Blog
08
08
2018

Die blaue Bahn im Berliner Olympiastadion ins berühmt. Foto: Horst Milde

EM BERLIN 2018 im Berliner Olympiastadion : Die Leichtathleten kämpfen um ein Symbol – Michael Reinsch in der Frankfurter Allgemeinen Zeitung

By GRR 0

Im Stadion in Stuttgart ist kein Platz für Leichtathletik mehr. In Berlin wollen sie nicht vertrieben werden. Pläne, die berühmte blaue Bahn aus dem Olympiastadion zu reißen, sind aber real.

Die weitläufige Anlage ist ein nationales Symbol, Einladung wie Mahnmal. Angelegt für Hitlers Olympische Spiele 1936 machte Jesse Owens das Stadion zu seiner Bühne und stellte die rassistische These von der Überlegenheit der weißen Rasse auf den Kopf.

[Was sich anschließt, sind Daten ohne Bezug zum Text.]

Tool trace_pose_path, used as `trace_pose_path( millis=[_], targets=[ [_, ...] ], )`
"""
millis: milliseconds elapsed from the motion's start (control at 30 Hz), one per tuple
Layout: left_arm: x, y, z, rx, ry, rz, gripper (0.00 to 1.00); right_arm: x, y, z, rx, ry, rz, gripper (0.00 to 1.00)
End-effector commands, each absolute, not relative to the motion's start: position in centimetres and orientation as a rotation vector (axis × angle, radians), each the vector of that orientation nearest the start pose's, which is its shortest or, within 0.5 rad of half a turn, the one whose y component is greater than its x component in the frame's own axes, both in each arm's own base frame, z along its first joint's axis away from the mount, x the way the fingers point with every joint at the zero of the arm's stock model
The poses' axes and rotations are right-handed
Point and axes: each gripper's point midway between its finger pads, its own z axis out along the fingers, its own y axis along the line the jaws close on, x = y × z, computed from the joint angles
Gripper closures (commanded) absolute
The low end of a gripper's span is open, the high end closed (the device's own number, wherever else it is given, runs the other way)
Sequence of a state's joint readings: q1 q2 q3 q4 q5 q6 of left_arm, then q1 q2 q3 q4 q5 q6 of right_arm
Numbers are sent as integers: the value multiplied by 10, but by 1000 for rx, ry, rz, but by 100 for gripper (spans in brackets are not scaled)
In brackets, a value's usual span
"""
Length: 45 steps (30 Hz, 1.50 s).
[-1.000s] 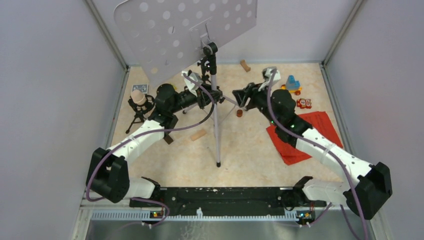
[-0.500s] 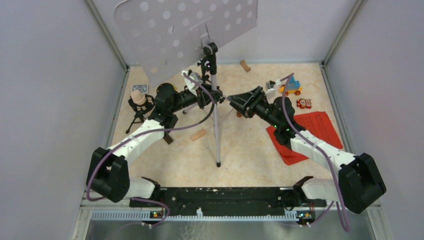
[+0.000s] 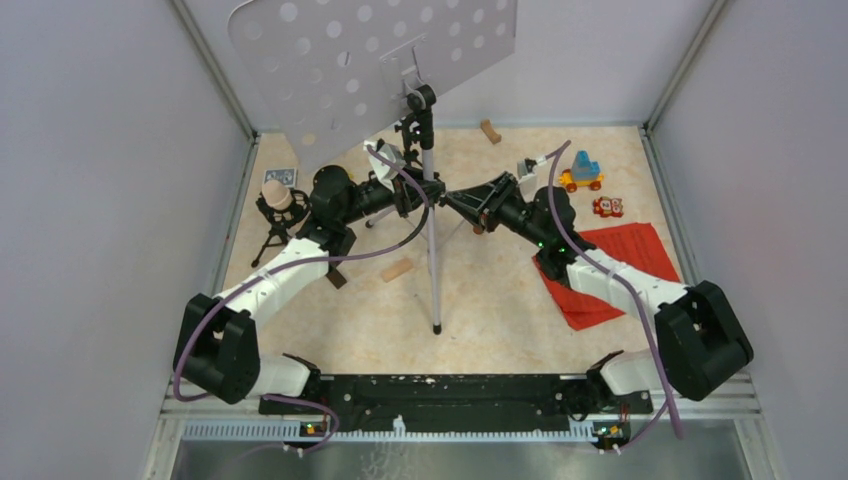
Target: Pack up the instrument practice props
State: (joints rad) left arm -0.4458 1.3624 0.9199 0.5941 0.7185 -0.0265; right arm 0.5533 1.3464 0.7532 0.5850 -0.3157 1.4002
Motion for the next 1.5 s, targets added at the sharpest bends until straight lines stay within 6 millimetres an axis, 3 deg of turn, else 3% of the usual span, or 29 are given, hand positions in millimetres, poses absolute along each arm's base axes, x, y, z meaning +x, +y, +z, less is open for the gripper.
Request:
trace_pose_path(
  millis=[0, 333, 433, 567, 700, 900, 1067, 1233, 1467],
  targets=[
    [329, -293, 272, 985, 1308, -895, 100, 315, 310, 313, 416, 1714, 1790, 70],
    [329, -292, 274, 984, 1303, -890, 100, 305, 314, 310, 364, 1721, 1837, 72],
    [329, -292, 274, 982, 1305, -890, 100, 304, 313, 308, 365, 1727, 1833, 80],
    [329, -292, 274, 982, 1305, -891, 100, 304, 315, 307, 355, 1727, 1839, 99],
    [329, -292, 274, 981, 1306, -889, 100, 305, 317, 307, 280, 1726, 1799, 100],
    [329, -292, 275, 982, 1304, -889, 100, 311, 328, 286, -99, 1798, 1441, 100],
    [328, -292, 273, 986, 1308, -892, 100, 316, 336, 272, -500, 1747, 1008, 100],
    [329, -292, 273, 986, 1310, -887, 100, 299, 341, 257, -948, 1459, 580, 100],
    [330, -292, 270, 988, 1316, -887, 100, 267, 342, 239, -1393, 1082, 203, 100]
  ],
)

Der schwarze Sprinter und Weitspringer gewann nicht nur vier Goldmedaillen, sondern noch dazu die Herzen der Berliner. Modernisiert für das Sommermärchen, zu dem die Fußball-Weltmeisterschaft 2006 wurde, bildete die Arena die Kulisse für den berühmten Kopfstoß von Zinédine Zidane, der Frankreich den Titel kostete, und für zwei Sprint-Weltrekorde, die Usain Bolt drei Jahre später der Welt hinterließ: 9,58 Sekunden für hundert und 19,19 für zweihundert.

„Natürlich muss die blaue Bahn bleiben“, sagt Gina Lückenkemper, die schnellste Frau Deutschlands. „Für mich ist das Berliner Olympiastadion, wie es jetzt besteht, eines der schönsten Stadien der Welt, wenn nicht das schönste. Es ist ein Stadion mit Charakter. Die Kernsportart der Olympischen Spiele aus dem Olympiastadion zu entfernen wäre der größte Fehler, den man begehen kann, und das schlimmste Zeichen, das man an den Sport weltweit senden kann.“

Bei der Weltmeisterschaft vor neun Jahren saß die zwölfjährige Gina zu Hause in Welver in Westfalen vor dem Fernseher. An diesem Dienstag ist sie eine der Medaillenkandidatinnen der deutschen Mannschaft. Gina Lückenkemper, mit ihrer Bestzeit von 10,95 Sekunden die schnellste Frau Deutschlands, will ebenso wie die Elf-Sekunden-Sprinterin Tatjana Pinto in den Endlauf über hundert Meter. Es gilt, die britische Favoritin Dina Asher-Smith zu schlagen, die in dieser Saison bereits dreimal elf Sekunden unterboten hat und mit 10,92 Sekunden die europäische Bestenliste anführt.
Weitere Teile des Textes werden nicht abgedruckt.